___ Supplied material
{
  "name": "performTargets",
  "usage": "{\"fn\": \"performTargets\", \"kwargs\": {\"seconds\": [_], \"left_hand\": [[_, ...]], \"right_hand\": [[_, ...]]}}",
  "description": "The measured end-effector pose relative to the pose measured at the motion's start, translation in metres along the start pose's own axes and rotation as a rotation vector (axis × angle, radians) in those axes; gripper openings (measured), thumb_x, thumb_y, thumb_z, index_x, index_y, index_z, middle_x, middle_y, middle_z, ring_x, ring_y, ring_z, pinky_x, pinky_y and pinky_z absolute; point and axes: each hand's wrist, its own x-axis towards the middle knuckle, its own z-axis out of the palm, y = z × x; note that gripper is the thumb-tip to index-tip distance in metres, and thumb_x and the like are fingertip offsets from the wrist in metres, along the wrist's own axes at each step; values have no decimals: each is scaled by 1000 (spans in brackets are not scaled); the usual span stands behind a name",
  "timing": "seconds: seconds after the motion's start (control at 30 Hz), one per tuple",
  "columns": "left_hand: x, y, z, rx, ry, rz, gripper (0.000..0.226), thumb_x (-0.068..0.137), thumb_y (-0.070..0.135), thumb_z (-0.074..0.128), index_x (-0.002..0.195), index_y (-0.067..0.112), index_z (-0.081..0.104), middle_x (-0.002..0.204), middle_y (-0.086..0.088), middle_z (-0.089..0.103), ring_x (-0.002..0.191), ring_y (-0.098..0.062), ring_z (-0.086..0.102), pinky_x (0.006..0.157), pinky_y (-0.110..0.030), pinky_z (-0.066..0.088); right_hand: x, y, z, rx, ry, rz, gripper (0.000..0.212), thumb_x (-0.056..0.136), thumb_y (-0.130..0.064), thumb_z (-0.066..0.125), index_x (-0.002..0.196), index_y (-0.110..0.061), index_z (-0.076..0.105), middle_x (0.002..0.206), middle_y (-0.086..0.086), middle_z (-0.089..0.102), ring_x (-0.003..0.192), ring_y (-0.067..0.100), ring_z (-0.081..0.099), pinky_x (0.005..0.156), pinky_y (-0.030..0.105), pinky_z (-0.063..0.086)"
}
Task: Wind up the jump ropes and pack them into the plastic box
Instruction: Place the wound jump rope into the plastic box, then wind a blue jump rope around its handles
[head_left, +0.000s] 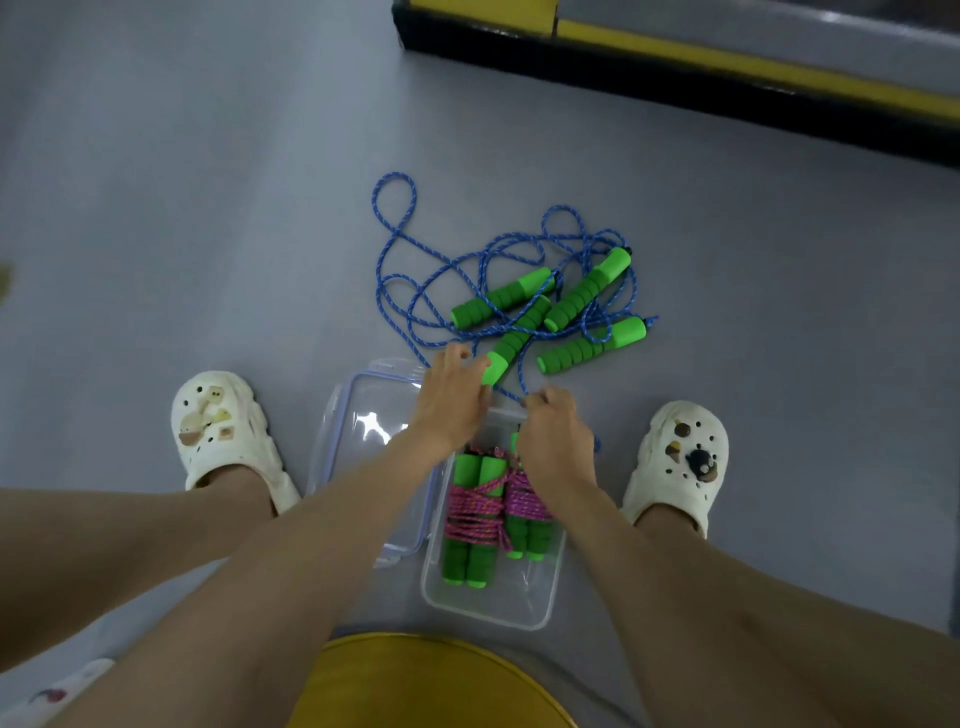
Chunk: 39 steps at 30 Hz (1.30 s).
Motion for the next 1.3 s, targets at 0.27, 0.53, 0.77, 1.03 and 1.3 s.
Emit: {"fn": "performTargets", "kwargs": {"seconds": [0.27,0.53,0.77,1.03,1.3], "left_hand": [[53,1,25,42,-290,-337,69,89,51,56,137,5,38,137,-17,38,128,-32,35,106,-42,35],[56,-4,19,2,-168,-284,50,88,36,63,123,4,48,125,-16,47,116,-30,45,94,-39,41],[41,11,-66,-253,-39,-227,32,82,34,66,94,11,47,101,-9,56,92,-28,56,76,-35,39],[-4,64,-220,-407,-121,18,34,68,36,75,90,15,61,86,-2,61,81,-19,56,75,-36,47],[-75,97,-291,-655,100,-56,62,88,33,66,138,9,38,127,-10,47,117,-23,49,94,-30,40]], "right_hand": [[41,18,10,38,-108,88,47,96,-34,43,138,-13,42,138,13,39,126,29,37,104,41,31],[34,28,17,10,-109,78,47,97,-36,40,138,-13,42,139,12,40,126,28,38,106,40,28],[19,12,-30,29,-73,97,48,95,-22,44,141,-10,35,135,13,41,123,28,40,102,39,33],[-11,-38,-127,181,140,-34,70,85,-27,63,145,-15,29,142,8,38,131,30,34,108,44,29],[-63,-77,-203,446,315,21,33,84,-42,64,96,-13,56,92,13,66,91,31,63,72,36,45]]}}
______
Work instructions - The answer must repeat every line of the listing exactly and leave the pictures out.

Answer for the task -
{
  "name": "performTargets",
  "usage": "{\"fn\": \"performTargets\", \"kwargs\": {\"seconds\": [_], \"left_hand\": [[_, ...]], \"right_hand\": [[_, ...]]}}",
  "description": "The measured end-effector pose relative to the pose measured at the motion's start, translation in metres along the start pose's own axes and rotation as a rotation vector (axis × angle, radians) in those axes; gripper openings (measured), thumb_x, thumb_y, thumb_z, index_x, index_y, index_z, middle_x, middle_y, middle_z, ring_x, ring_y, ring_z, pinky_x, pinky_y and pinky_z absolute; point and axes: each hand's wrist, its own x-axis towards the middle knuckle, its own z-axis out of the palm, y = z × x; note that gripper is the thumb-tip to index-tip distance in metres, and thumb_x and the like are fingertip offsets from the wrist in metres, along the wrist's own axes at each step; values have no decimals: each is scaled by 1000 (spans in brackets are not scaled); the usual span stands behind a name",
  "timing": "seconds: seconds after the motion's start (control at 30 Hz), one per tuple",
  "columns": "left_hand: x, y, z, rx, ry, rz, gripper (0.000..0.226), thumb_x (-0.068..0.137), thumb_y (-0.070..0.135), thumb_z (-0.074..0.128), index_x (-0.002..0.195), index_y (-0.067..0.112), index_z (-0.081..0.104), middle_x (-0.002..0.204), middle_y (-0.086..0.088), middle_z (-0.089..0.103), ring_x (-0.002..0.191), ring_y (-0.098..0.062), ring_z (-0.086..0.102), pinky_x (0.006..0.157), pinky_y (-0.110..0.030), pinky_z (-0.066..0.088); right_hand: x, y, z, rx, ry, rz, gripper (0.000..0.212), thumb_x (-0.056..0.136), thumb_y (-0.130..0.064), thumb_z (-0.066..0.125), index_x (-0.002..0.196), index_y (-0.110..0.061), index_z (-0.076..0.105), middle_x (0.002..0.206), middle_y (-0.086..0.086), middle_z (-0.089..0.102), ring_x (-0.003..0.192), ring_y (-0.067..0.100), ring_z (-0.081..0.099), pinky_x (0.005..0.156), pinky_y (-0.030..0.105), pinky_z (-0.063..0.086)"
}
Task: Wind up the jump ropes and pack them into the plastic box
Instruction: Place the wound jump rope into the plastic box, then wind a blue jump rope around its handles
[head_left, +0.000s] 
Chunk: 39 steps at 30 Hz (1.30 s).
Motion for the next 1.3 s, targets at 0.27, 0.53, 0.77, 1.03 and 1.3 s.
Emit: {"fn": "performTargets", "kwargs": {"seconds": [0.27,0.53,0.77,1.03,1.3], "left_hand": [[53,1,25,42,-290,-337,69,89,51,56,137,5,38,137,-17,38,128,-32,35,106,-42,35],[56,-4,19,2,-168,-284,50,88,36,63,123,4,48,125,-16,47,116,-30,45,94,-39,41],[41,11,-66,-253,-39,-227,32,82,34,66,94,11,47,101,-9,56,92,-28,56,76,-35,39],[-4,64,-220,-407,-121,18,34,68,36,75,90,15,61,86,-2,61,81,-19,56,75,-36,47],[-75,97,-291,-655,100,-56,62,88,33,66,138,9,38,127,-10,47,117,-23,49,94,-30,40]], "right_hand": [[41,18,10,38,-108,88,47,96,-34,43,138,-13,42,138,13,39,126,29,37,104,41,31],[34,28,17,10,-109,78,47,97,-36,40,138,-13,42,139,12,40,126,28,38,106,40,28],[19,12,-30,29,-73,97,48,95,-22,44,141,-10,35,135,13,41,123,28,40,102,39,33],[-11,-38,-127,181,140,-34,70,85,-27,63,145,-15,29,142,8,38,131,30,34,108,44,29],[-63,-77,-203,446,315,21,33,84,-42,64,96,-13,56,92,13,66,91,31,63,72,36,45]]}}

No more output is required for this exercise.